[NLPL Task Force (A)] automated synchronization of NLPL vectors repository
Stephan Oepen
oe at ifi.uio.no
Wed Apr 11 15:03:05 UTC 2018
for human users, there is an interactive catalogue browser at
http://vectors.nlpl.eu/repository/
the identifier on each entry corresponds to the file name on disk. one
could maybe imagine a find(1)-like command-line tool that supports querying
the catalogue?
the filesystem as a catalogue is restricted to a tree, so one needs to
impose a total order on indexing criteria, e.g. something like language /
corpus / framework / tokenizer / lemma type / dimensions/ ...
in this scheme, it would be hard work finding, say, all models over
wikipedia-derived corpora, or all fasttext models using pos-disambiguated
lemmas.
yes, we would like to hear experience reports and suggestions for increased
usability. but i do believe the library analogy is informative, and it is
worth putting effort onto flexibility and scalability into the future.
best, oe
On Wed, 11 Apr 2018 at 16:49 Andrei Kutuzov <andreku at ifi.uio.no> wrote:
> The "/dataset/version/eng.vectors.xz" naming scheme will only work if
> you have precisely one model for each language. This is certainly not
> the case for this repository already, and will become even more
> problematic in the future, when more models will come.
>
> I also like plain and simple file and directory names very much :-) But
> in this case there is a lot of various parameters of the models, and one
> unfortunately can't cover all of them in filenames.
>
> Still, I think it would be great to discuss it further and may be to
> find a solution suitable for all.
>
>
> On 04/11/2018 03:38 PM, Tiedemann, Jörg wrote:
> >
> > Well, the file system itself is a catalogue and I don't see why we
> cannot use it to organize our data. I agree with Filip that parsing a
> potentially large JSON file to find the location of a resource I'm looking
> for is not very convenient.
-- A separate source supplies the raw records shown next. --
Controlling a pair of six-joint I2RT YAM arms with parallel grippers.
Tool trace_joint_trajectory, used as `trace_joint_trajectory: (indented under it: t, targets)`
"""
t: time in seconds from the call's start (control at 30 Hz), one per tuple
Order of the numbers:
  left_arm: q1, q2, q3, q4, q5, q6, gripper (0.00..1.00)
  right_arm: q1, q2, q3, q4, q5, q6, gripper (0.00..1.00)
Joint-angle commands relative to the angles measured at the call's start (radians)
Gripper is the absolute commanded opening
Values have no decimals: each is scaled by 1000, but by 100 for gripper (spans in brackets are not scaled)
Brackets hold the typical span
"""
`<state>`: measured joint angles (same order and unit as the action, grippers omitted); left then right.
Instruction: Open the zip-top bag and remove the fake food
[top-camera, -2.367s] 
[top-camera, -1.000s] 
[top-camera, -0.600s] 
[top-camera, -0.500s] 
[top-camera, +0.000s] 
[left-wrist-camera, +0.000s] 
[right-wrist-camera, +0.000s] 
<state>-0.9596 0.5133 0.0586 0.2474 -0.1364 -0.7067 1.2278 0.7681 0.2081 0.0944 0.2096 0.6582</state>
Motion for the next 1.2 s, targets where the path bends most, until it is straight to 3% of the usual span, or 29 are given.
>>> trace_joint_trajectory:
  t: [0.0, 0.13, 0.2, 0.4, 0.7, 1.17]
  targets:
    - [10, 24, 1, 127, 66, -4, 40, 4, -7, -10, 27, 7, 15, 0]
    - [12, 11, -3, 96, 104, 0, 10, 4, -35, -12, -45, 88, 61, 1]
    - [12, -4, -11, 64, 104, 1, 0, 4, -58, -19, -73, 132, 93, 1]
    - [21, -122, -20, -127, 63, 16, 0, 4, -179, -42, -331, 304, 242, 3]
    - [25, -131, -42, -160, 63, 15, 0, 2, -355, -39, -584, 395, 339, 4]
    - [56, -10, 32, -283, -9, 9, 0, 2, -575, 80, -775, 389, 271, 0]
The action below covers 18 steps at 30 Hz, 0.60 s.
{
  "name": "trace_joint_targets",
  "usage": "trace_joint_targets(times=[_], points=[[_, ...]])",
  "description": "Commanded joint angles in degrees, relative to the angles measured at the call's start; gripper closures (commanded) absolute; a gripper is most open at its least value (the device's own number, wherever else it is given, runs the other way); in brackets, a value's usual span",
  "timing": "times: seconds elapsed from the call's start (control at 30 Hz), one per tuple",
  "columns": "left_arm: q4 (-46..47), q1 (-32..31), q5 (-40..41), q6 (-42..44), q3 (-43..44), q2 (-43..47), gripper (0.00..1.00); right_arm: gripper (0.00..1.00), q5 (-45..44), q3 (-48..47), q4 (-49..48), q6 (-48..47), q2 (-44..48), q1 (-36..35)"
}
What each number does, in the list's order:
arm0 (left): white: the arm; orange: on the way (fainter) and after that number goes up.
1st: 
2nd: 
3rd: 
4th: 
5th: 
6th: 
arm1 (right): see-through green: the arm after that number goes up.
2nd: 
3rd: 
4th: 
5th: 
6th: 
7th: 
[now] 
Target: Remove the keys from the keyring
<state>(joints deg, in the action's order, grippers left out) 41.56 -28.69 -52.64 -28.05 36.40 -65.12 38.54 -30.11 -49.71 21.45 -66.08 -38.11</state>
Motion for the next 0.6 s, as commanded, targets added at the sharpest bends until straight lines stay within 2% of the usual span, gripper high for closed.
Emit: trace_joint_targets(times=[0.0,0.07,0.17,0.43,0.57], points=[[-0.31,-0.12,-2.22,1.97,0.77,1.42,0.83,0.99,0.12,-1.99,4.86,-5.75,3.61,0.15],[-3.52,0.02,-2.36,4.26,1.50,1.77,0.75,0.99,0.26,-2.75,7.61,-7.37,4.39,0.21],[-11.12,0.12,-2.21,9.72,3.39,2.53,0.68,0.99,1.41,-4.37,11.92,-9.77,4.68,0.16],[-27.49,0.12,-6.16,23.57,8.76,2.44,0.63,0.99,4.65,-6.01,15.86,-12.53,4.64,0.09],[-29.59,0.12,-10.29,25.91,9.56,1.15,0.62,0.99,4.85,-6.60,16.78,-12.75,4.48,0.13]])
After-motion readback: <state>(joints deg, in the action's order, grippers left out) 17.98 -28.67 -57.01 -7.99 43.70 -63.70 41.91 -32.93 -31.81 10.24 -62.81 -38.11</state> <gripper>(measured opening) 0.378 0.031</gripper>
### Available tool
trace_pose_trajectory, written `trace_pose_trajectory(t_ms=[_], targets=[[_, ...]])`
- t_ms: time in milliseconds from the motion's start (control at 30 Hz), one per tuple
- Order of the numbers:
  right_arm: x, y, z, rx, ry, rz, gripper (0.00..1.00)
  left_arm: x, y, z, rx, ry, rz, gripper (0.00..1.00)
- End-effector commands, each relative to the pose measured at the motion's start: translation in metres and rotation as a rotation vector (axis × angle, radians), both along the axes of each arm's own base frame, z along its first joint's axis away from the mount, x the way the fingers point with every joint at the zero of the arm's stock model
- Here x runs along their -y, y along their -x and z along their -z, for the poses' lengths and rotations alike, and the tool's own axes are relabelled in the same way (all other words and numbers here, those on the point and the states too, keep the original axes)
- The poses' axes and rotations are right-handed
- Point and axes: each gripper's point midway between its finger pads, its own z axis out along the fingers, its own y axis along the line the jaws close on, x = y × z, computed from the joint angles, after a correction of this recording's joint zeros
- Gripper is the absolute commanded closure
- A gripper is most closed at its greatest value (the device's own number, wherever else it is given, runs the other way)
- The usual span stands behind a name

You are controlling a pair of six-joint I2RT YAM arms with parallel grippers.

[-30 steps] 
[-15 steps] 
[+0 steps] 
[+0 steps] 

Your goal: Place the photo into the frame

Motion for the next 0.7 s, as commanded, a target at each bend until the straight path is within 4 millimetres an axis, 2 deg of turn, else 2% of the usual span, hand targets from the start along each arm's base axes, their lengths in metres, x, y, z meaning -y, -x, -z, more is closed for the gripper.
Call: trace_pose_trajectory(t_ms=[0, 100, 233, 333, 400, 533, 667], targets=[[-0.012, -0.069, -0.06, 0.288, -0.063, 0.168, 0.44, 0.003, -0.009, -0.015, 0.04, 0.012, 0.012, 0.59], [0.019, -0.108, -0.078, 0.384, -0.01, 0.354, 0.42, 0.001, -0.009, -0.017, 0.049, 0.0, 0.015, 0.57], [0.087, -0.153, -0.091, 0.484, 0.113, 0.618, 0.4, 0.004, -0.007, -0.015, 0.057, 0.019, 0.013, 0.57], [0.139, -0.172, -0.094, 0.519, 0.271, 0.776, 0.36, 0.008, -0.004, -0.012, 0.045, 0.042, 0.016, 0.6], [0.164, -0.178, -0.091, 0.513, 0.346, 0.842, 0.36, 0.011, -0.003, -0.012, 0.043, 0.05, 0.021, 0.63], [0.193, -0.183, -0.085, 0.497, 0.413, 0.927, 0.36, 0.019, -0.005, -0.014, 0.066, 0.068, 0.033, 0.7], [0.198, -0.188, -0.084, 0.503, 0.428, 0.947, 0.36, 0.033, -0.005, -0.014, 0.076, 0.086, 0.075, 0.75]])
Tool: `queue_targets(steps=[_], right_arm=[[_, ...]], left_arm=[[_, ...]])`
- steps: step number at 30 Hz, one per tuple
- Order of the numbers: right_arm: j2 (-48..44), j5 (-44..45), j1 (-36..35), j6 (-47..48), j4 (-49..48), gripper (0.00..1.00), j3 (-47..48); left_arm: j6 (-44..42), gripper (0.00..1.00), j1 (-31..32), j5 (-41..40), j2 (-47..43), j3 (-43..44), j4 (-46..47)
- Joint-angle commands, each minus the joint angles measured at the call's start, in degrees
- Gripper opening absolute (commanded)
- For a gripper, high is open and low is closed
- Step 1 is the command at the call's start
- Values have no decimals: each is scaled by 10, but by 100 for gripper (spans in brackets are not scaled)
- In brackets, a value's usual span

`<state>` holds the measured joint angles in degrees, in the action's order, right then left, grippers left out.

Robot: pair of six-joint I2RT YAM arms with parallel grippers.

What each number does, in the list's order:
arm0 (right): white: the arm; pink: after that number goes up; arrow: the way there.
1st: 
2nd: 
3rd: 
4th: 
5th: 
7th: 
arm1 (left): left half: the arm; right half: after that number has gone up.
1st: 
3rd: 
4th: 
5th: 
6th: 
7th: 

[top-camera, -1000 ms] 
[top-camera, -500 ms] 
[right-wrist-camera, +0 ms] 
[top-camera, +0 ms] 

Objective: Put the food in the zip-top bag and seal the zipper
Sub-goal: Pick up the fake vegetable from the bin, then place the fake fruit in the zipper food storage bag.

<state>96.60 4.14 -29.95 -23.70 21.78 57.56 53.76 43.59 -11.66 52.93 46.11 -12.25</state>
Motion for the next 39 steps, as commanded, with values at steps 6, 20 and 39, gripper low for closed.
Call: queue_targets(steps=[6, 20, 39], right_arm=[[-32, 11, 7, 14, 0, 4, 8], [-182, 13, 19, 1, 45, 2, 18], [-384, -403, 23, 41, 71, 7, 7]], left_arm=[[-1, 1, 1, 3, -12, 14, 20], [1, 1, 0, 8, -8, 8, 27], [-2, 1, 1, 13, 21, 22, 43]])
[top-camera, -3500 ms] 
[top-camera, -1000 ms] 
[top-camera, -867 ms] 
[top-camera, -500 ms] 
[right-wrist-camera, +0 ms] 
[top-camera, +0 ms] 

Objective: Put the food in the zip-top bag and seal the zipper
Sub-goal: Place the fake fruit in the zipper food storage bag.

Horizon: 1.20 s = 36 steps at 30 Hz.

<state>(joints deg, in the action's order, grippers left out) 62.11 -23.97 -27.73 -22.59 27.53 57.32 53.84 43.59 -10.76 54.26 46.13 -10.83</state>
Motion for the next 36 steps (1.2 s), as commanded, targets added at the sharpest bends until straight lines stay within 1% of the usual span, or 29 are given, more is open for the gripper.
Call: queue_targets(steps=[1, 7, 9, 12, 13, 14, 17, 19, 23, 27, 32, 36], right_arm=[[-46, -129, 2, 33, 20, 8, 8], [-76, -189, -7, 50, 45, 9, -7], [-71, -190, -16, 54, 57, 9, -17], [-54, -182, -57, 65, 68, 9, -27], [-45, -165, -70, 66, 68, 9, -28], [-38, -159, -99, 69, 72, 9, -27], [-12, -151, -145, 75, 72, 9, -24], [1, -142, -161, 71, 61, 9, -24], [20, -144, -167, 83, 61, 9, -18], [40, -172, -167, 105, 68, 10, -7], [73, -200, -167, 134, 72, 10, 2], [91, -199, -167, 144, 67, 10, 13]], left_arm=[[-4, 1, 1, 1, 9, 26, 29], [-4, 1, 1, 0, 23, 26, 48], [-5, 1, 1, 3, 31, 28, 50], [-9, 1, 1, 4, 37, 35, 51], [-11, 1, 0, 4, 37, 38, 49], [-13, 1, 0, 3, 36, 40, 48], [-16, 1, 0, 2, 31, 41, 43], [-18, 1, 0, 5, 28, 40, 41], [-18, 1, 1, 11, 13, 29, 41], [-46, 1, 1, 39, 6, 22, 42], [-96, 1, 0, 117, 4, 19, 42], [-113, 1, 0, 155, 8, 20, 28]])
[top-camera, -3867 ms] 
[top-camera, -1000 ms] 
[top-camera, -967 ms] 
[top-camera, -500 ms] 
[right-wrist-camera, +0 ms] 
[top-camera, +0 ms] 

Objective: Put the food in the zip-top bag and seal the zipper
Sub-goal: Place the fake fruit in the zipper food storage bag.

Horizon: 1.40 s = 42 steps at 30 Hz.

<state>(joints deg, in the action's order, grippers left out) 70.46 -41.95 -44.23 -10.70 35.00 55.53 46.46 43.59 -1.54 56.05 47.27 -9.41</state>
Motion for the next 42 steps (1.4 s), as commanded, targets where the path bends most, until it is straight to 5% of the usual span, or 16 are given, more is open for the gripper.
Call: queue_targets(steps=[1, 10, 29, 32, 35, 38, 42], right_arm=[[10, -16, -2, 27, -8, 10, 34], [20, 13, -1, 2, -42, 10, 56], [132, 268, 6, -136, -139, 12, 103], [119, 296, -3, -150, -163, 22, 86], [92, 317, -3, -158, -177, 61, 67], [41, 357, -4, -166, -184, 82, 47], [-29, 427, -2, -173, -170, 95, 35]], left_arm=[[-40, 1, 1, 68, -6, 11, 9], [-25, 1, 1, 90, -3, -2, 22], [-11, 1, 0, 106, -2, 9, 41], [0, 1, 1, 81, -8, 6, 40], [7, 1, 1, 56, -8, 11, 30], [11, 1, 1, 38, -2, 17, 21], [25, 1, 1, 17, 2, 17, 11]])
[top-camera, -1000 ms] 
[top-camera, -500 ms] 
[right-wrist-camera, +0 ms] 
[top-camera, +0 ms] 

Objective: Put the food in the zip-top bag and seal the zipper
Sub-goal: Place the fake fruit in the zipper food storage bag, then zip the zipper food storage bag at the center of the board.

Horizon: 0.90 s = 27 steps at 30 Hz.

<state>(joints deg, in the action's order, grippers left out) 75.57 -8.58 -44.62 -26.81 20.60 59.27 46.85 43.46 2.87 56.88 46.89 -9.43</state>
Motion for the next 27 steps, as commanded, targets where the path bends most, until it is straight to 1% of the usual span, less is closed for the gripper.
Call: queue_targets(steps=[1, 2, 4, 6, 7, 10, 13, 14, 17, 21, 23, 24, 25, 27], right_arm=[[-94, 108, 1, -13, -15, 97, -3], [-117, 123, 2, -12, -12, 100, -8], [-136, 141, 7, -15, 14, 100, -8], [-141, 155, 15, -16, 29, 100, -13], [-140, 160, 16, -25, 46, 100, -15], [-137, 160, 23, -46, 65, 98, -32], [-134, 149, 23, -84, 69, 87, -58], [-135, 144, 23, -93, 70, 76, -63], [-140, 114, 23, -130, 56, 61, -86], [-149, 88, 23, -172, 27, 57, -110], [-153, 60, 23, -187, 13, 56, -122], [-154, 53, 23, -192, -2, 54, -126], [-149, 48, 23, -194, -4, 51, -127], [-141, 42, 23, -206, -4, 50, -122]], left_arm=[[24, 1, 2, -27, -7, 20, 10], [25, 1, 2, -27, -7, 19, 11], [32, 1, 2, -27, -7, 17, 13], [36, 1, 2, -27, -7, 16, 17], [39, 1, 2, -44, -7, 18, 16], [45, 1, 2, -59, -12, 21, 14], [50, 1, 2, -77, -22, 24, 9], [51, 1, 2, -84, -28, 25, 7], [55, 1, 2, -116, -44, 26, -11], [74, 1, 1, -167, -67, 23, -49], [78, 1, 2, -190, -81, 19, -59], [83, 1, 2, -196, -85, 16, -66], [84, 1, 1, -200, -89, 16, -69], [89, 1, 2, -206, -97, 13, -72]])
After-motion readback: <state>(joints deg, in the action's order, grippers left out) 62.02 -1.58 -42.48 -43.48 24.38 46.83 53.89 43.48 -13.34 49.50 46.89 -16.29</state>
Using standards is fine but can't that be
> achieved by using path and file name?
> >
> > .../dataset/version/eng.vectors.xz
> >
> > No one prevents us from also providing a json file or anything else to
> find that resource as well but having unintuitive file paths and names is
> not very convenient from my point of view.
> >
> > Maybe something to discuss with the whole team at some point.
> >
> > Best,
> > Jörg
> >
> >
> >
> >> On 11 Apr 2018, at 14.21, Andrei Kutuzov <andreku at ifi.uio.no> wrote:
> >>
> >> Hi all,
> >>
> >> By the way, one can use the alias data/vectors/latest.json and not
> >> bother about the version of the JSON catalog file (11 or else). The same
> >> is true for the name of the directory with the actual models.
> >>
> >>> On 04/11/2018 01:02 PM, Stephan Oepen wrote:
> >>> hi filip,
> >>>
> >>> thanks for your feedback. i am happy for the opportunity to discuss
> >>> usability aspects! i am copying andrey, the maintainer of the vectors
> >>> repository.
> >>>
> >>> casting the catalogue in JSON (with standard language codes) actually
> >>> was intended to make script-based access easier while improving
> >>> scalability. consider the analogy of maintaining a small number of
> >>> books on a shelf in your office vs. curating a much larger collection
> >>> in a library. ultimately, your code needs to be informed about the
> >>> path to the model. before, you happened to know and remember
> >>> ‘.../conll17/English/en.vectors.xz’, whereas now the corresponding
> >>> string is something like ‘.../11/40.zip’, which you first had to look
> >>> up in the catalogue and may find harder to remember. but either way,
> >>> each model corresponds to one location on disk, so users and scripts
> >>> need to be able to look these up. before, one had to either know or
> >>> browse the directory structure and interpret non-standard language
> >>> names; this would have been harder to script than loading the JSON
> >>> file and looking up by ISO language code, i would argue. also, the
> >>> old directory collection only provided limited metadata, there was no
> >>> principled way to add entries (we have another 31 english models in
> >>> the current repository, besides the CoNLL 2017 one), and there was no
> >>> support for versioning (other than duplicating directories). our hope
> >>> is that these benefits and the expected growth over time (while
> >>> maintaining stability and replicability for older entries) will
> >>> outweigh the one-time inconvenience for expert users like you to learn
> >>> the new naming scheme.
> >>>
> >>> finally, we recommend to not unzip the archive (which would lead to
> >>> data duplication) but rather read the vectors from the archive
> >>> in-situ. there is some example code for how to do that in python
> >>> here:
> >>>
> >>> http://wiki.nlpl.eu/index.php/Vectors/home
> >>>
> >>> —seriously, are you not at all swayed by at least some of these
> >>> arguments? i think one could discuss two fundamental questions, at
> >>> least: (a) ‘local’ shelf vs. public library, and (b) how best to
> >>> organize the library, in particular its catalogue. i would like to
> >>> think that NLPL is about the library way of thinking, so would be
> >>> happiest to hear specific suggestions for how to better catalogue it.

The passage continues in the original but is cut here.